- WHAT TO DO -
Return the lines of the data below in which the string "balcony" occurs.

SUPPLIED RECORDS section start

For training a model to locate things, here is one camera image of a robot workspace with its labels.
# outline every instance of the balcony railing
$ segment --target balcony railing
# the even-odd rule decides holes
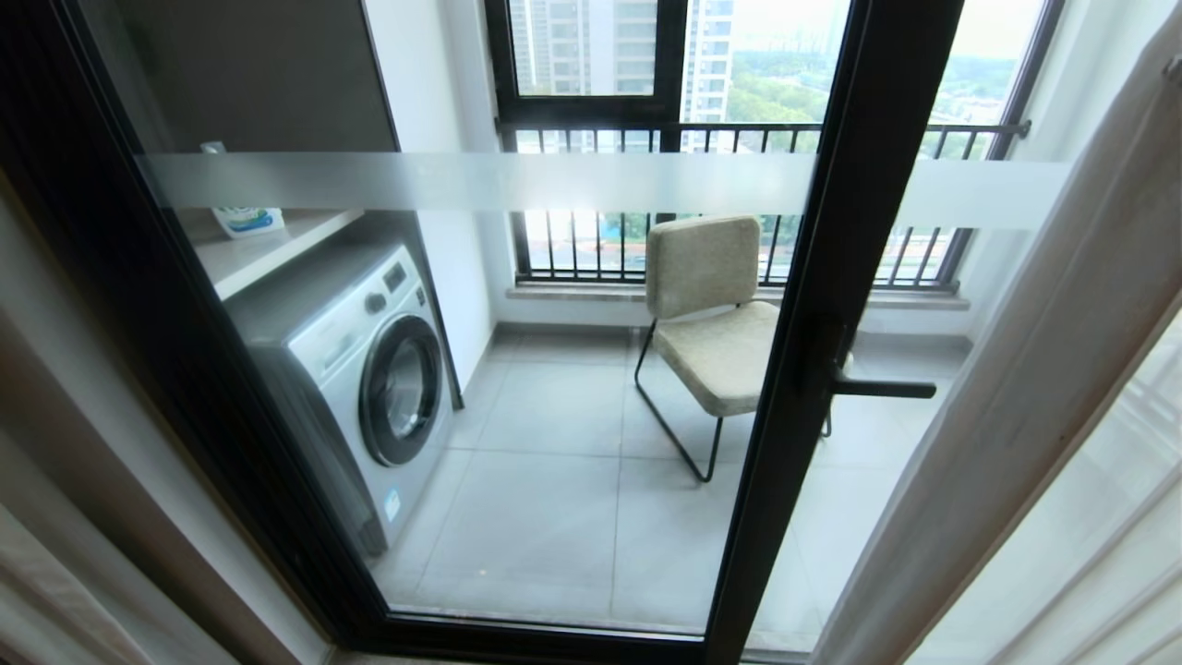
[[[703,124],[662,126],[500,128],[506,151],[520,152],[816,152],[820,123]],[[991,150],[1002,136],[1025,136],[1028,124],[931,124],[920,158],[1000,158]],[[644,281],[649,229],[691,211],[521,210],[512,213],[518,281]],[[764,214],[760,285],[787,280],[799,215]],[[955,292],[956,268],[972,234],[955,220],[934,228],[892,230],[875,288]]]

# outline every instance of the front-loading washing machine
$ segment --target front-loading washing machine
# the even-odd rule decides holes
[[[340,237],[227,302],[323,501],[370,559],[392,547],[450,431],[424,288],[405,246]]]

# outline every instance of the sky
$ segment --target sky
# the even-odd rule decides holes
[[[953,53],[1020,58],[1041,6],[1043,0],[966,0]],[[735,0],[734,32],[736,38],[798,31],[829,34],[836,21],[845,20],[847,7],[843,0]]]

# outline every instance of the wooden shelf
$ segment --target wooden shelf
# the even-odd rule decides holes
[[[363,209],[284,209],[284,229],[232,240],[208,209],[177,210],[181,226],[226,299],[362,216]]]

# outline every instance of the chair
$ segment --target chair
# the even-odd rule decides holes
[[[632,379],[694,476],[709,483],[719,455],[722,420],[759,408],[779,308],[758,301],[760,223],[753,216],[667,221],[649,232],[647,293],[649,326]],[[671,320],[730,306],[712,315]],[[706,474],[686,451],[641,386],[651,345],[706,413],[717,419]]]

SUPPLIED RECORDS section end
SUPPLIED RECORDS section start

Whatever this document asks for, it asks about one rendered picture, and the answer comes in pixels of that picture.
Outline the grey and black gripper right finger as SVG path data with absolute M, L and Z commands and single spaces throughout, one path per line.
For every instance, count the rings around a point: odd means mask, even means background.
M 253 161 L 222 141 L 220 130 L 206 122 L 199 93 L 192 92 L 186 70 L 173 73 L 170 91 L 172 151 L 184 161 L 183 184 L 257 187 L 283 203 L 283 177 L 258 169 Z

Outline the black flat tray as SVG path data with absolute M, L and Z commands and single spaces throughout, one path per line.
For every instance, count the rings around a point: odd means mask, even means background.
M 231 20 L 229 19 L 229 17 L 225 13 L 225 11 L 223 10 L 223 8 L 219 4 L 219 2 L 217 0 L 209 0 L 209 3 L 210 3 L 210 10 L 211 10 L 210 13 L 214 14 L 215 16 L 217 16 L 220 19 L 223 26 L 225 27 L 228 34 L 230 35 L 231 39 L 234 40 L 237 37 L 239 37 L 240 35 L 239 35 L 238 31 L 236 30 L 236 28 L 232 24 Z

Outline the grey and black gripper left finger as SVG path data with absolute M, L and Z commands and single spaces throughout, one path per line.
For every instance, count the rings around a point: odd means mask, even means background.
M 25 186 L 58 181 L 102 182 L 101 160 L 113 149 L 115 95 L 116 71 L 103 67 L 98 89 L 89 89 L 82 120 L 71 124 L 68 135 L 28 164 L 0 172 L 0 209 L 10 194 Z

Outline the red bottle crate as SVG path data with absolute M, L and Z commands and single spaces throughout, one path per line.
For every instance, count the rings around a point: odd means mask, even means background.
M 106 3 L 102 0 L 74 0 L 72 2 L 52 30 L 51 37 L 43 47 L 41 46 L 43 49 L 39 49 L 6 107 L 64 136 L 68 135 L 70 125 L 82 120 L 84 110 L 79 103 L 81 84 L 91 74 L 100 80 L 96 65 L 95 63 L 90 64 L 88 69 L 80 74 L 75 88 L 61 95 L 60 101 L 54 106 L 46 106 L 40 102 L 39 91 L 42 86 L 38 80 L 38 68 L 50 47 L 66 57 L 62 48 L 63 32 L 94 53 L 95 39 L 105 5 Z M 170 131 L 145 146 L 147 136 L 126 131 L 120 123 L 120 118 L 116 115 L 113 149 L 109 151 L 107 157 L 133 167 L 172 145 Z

SUPPLIED RECORDS section end

- RESPONSE -
# outline every instance of the balcony railing
$ segment --target balcony railing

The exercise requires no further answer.